On peut lécher cette pellicule sucrée sur les feuilles ou les mettre à tremper dans très peu d’eau pour dissoudre le sucre (qui pourrait être ensuite concentré par ébullition ou qui peut fermenter et donner une boisson légèrement alcoolisée, la frênette ou « cidre de frênes). Cette couche de « miellat » peut être assez épaisse pour s’utiliser directement comme édulcorant dont le goût rappelle un peu le sirop d’orge malté.
Les abeilles mellifères apprécient la « rosée de miel » en complément ou en remplacement du nectar floral traditionnel. Il produit un miel plutôt sombre et moins humide que le miel de nectar, également appelé miellat (miel de sapin, miel de forêt, miel de chêne…).
La récolte de ce type de miel est très aléatoire car de nombreux facteurs (climatiques entre autres) influent sur sa production. En effet, il est nécessaire que la plante, le puceron, et l’abeille puissent bénéficier de bonnes conditions. Cela explique les irrégularités dans les récoltes.

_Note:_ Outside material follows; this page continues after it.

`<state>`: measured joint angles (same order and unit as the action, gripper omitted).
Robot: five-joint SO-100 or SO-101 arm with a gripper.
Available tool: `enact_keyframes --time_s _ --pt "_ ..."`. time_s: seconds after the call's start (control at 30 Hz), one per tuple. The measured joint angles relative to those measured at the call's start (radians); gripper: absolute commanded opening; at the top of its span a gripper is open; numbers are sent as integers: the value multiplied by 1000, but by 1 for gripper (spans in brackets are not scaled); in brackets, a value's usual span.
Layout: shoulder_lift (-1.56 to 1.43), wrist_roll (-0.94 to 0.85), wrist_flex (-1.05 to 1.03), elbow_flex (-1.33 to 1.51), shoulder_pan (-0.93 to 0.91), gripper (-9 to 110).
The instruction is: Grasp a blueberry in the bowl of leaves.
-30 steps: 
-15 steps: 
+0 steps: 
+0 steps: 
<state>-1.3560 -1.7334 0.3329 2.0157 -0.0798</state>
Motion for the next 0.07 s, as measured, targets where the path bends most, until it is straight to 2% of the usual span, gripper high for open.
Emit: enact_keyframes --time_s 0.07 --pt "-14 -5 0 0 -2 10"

La proportion du miellat dans le miel (dite indice ou indicateur de miellat ou IM) peut être révélée par la présence de spores de champignons, lors des études de « spectre pollinique ».
La composition du miel de miellat est d’environ 16 % d’eau, 38 % de fructose, 27 % de glucose, 3 % de saccharose, 9 % de dextrose, 5 % de mélézitose, 7 % d’acides aminés et de minéraux.